Heftige Kritik am rot-rot-grünen Gesetzentwurf zur Änderung des juristischen Vorbereitungsdienstes übt der amtierende FDP-Landesvorsitzende Dirk Bergner. Nachwuchsgewinnung auf einem schmaler werdenden Fachkräftemarkt sehe anders aus.
Das Studium der Rechtswissenschaften gilt gemeinhin als eines der schwierigsten und härtesten überhaupt. Und nach dem ersten Staatsexamen braucht, wer Anwalt oder Richter werden will, ein so genanntes Referendariat. Dabei durchlaufen die jungen Juristinnen und Juristen verschiedene Stationen an Gerichten, in Staatsanwaltschaften, Verwaltungen und Kanzleien. Erst dann und nach dem bestandenen zweiten Staatsexamen sind sie Volljuristen. Das ist nötig, um beispielsweise als Anwalt oder Richter arbeiten zu dürfen. Auch viele Behörden knüpfen den Abschluss als Volljurist an die Einstellungsvoraussetzungen.

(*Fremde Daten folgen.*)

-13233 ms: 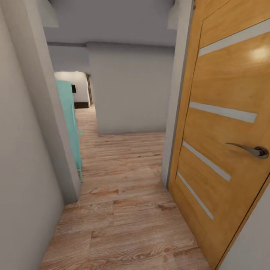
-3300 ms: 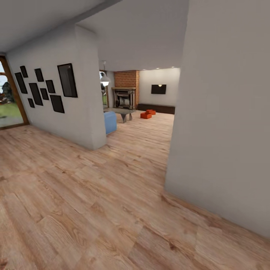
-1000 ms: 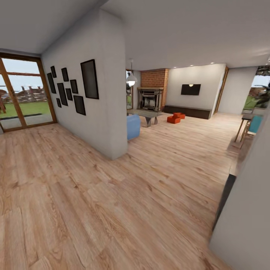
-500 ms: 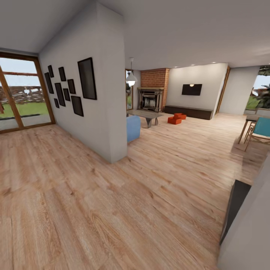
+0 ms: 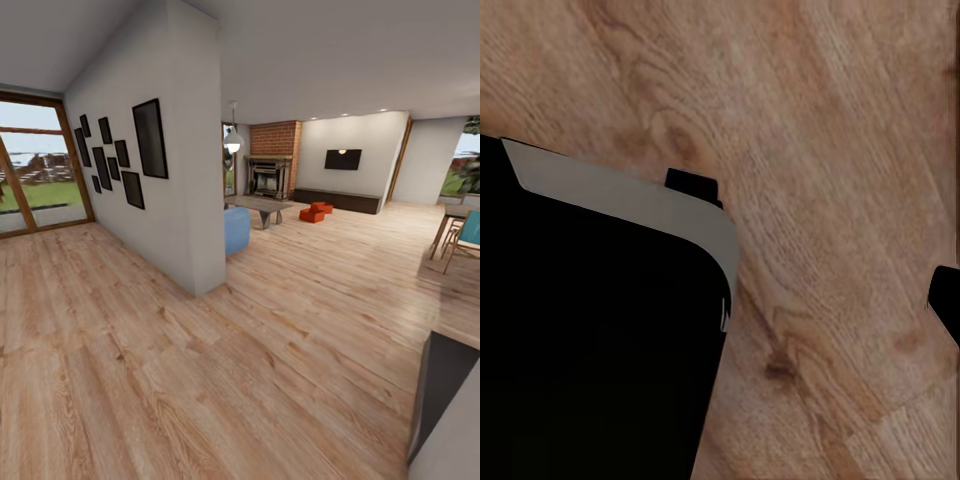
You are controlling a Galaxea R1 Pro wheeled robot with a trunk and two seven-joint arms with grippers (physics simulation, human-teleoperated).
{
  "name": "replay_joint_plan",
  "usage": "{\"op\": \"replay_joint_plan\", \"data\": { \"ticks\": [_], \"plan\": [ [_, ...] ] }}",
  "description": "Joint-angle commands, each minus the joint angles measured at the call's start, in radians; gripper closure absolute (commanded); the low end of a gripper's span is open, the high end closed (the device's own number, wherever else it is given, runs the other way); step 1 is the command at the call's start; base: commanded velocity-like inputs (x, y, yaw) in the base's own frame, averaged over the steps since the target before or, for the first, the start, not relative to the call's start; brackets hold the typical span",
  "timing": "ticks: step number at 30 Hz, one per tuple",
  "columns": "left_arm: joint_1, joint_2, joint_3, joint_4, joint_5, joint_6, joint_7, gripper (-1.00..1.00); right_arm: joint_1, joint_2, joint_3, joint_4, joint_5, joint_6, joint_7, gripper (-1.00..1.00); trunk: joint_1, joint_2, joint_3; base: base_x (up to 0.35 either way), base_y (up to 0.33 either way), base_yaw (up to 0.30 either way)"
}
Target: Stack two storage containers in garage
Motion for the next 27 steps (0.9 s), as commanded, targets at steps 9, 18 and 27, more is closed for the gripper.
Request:
{"op": "replay_joint_plan", "data": {
  "ticks": [9,18,27],
  "plan": [
    [-0.001,0.000,0.002,0.000,0.001,-0.002,-0.001,-1.00,-0.001,0.000,0.008,0.002,-0.007,-0.003,-0.001,-1.00,0.001,0.000,-0.001,0.322,0.000,0.000],
    [-0.001,0.000,0.003,0.000,0.001,-0.002,-0.001,-1.00,-0.001,0.000,0.008,0.002,-0.007,-0.003,-0.001,-1.00,0.001,0.000,-0.001,0.322,0.000,0.000],
    [-0.001,0.000,0.003,0.000,0.001,-0.002,-0.001,-1.00,-0.001,0.001,0.010,0.001,-0.005,-0.003,-0.001,-1.00,0.001,0.000,-0.001,0.322,0.000,0.000]
  ]
}}
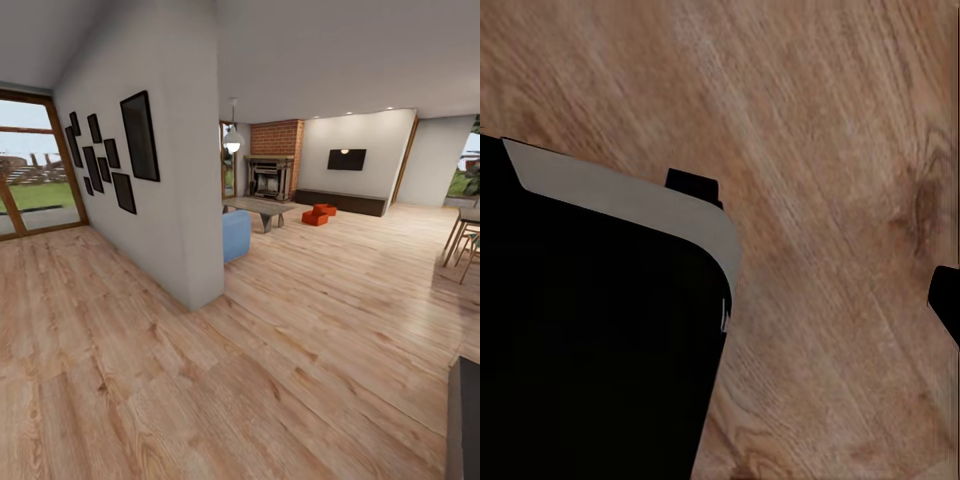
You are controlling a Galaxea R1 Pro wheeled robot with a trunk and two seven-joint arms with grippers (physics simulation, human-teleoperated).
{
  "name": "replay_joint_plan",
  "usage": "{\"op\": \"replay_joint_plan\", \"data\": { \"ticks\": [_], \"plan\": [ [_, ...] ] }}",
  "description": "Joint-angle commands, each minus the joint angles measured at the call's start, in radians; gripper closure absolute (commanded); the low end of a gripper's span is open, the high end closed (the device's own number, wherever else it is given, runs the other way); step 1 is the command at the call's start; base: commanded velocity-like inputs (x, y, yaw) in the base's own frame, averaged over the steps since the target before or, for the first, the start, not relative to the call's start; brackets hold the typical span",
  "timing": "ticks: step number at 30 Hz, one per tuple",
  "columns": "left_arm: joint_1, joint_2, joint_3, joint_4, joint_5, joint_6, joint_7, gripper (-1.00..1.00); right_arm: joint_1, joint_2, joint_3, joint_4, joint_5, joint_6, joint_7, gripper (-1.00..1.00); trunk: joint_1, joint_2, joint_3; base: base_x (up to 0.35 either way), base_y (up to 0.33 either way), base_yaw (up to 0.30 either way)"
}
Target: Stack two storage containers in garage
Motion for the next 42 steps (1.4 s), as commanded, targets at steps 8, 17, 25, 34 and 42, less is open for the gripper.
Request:
{"op": "replay_joint_plan", "data": {
  "ticks": [8,17,25,34,42],
  "plan": [
    [-0.001,0.000,0.002,0.000,0.001,-0.002,-0.001,-1.00,-0.001,0.009,0.000,-0.003,-0.012,-0.006,0.000,-1.00,0.001,0.000,-0.001,0.322,0.000,-0.019],
    [-0.001,0.000,0.000,0.000,0.000,-0.002,-0.001,-1.00,-0.001,0.010,-0.002,-0.003,-0.012,-0.007,0.000,-1.00,0.001,0.000,-0.001,0.322,0.000,-0.245],
    [-0.001,0.000,0.001,0.000,0.000,-0.002,-0.001,-1.00,-0.001,0.009,-0.004,-0.002,-0.014,-0.005,-0.001,-1.00,0.001,0.000,-0.001,0.322,0.000,-0.203],
    [-0.001,0.000,0.001,0.000,0.001,-0.002,-0.001,-1.00,-0.001,0.010,0.001,-0.002,-0.013,-0.005,0.001,-1.00,0.001,0.000,-0.001,0.322,0.000,-0.080],
    [-0.001,0.000,0.001,0.000,0.001,-0.002,-0.001,-1.00,-0.001,0.008,0.001,-0.002,-0.013,-0.005,0.001,-1.00,0.001,0.000,-0.001,0.322,0.000,-0.244]
  ]
}}
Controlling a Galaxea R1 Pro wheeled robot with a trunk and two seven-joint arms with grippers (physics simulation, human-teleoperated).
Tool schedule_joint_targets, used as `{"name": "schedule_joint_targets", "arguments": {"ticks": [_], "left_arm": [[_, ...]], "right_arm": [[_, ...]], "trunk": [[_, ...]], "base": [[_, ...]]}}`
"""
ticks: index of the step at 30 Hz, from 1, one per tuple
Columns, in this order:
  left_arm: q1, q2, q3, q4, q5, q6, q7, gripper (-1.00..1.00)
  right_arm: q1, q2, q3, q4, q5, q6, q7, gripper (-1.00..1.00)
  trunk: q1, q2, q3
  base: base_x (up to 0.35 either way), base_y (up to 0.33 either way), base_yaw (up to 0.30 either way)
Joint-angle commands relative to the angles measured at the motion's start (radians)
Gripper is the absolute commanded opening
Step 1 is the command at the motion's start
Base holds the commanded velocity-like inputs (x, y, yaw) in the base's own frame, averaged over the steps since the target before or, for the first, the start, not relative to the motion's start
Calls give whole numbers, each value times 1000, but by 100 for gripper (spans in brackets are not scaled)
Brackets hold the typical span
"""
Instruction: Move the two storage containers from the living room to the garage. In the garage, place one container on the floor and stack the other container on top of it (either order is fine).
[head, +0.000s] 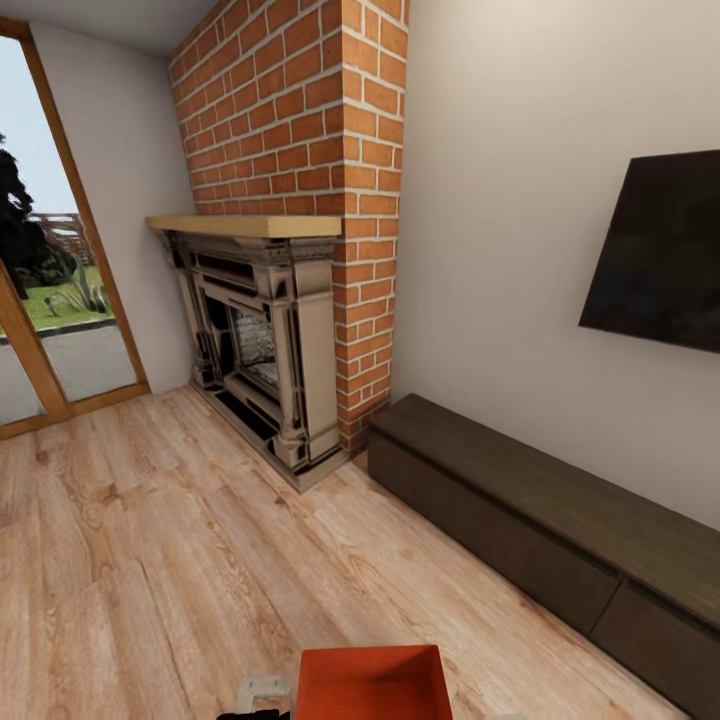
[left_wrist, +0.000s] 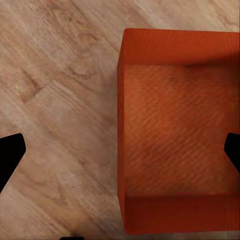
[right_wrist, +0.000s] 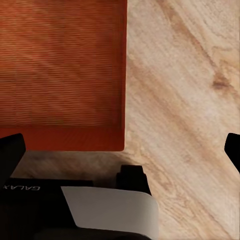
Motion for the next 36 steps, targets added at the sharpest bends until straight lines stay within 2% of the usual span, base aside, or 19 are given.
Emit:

"Dass ausgerechnet die Parteien mit der schärfsten Mindestlohnrhetorik das ohnehin nicht hohe Grundgehalt auf gerade einmal 1.100 Euro eindampfen wollen, hat schon einen besonders faden Beigeschmack.", findet FDP-Justizpolitiker Bergner, der selbst in der vergangenen Legislatur dem Justizausschuss im Thüringer Landtag angehörte. Immerhin handle es sich um hoch qualifizierte, junge Leute mit Diplomniveau in einem Alter, in dem viele eine Familie gründen wollen. Meist seien die jungen Absolventen schon durch BAföG-Darlehen verschuldet. "Jetzt noch an jedem dieser jungen Menschen über das gesamte Referendariat insgesamt 6.825 Euro zu sparen, ist nicht fair." Er vermutet darin eine, so wörtlich, "schäbige Neiddebatte gegen angehende Juristen", da in der Öffentlichkeit diese Berufsgruppe oft pauschal als wohlhabend wahrgenommen werde. Dabei werde der lange Ausbildungsweg und der oft schwierige Berufseinstieg verkannt.
"Es scheint so, als traue sich die rot-rot-grüne Koalition an diese Berufsgruppe ran, weil sie dort weniger Unterstützung in der Bevölkerung erwartet.", meint der Freie Demokrat. "Dass im Landeshaushalt endlich gespart werden muss, fordern wir schon sehr lange. Dabei haben wir aber eher an die aufgeblähte Ministerialbürokratie gedacht. Glaubwürdiger wären Linke, Sozialdemokraten und Grüne zudem, wenn sie zuerst bei sich selbst ein Zeichen setzen würden.", macht Bergner auf die "durchaus auskömmliche Entwicklung der Landtagsdiäten" aufmerksam. Er selbst habe seinerzeit einen Antrag in den Landtag eingebracht, die Diäten so lange nicht zu erhöhen, wie der Freistaat Schulden erhöht. "Sozusagen als Leistungsanreiz.", erinnert der Liberale.
Ähnlich sei es heute glaubwürdiger, anderen den Gürtel enger zu schnallen, wenn man zunächst selbst mit gutem Beispiel vorangehe. "Das vermisse ich bei dem Gesetzentwurf der Koalition.", sagt der 50-Jährige. "Unsere Justiz hat erhebliche Probleme in der zeitlichen Abarbeitung von Gerichtsverfahren, und sie steht vor erheblichen Herausforderungen, was die Nachwuchsgewinnung anbelangt. In einer solchen Situation die Attraktivität des Studiengangs weiter zu beschädigen, ist bestimmt nicht hilfreich.", warnt Bergner abschließend.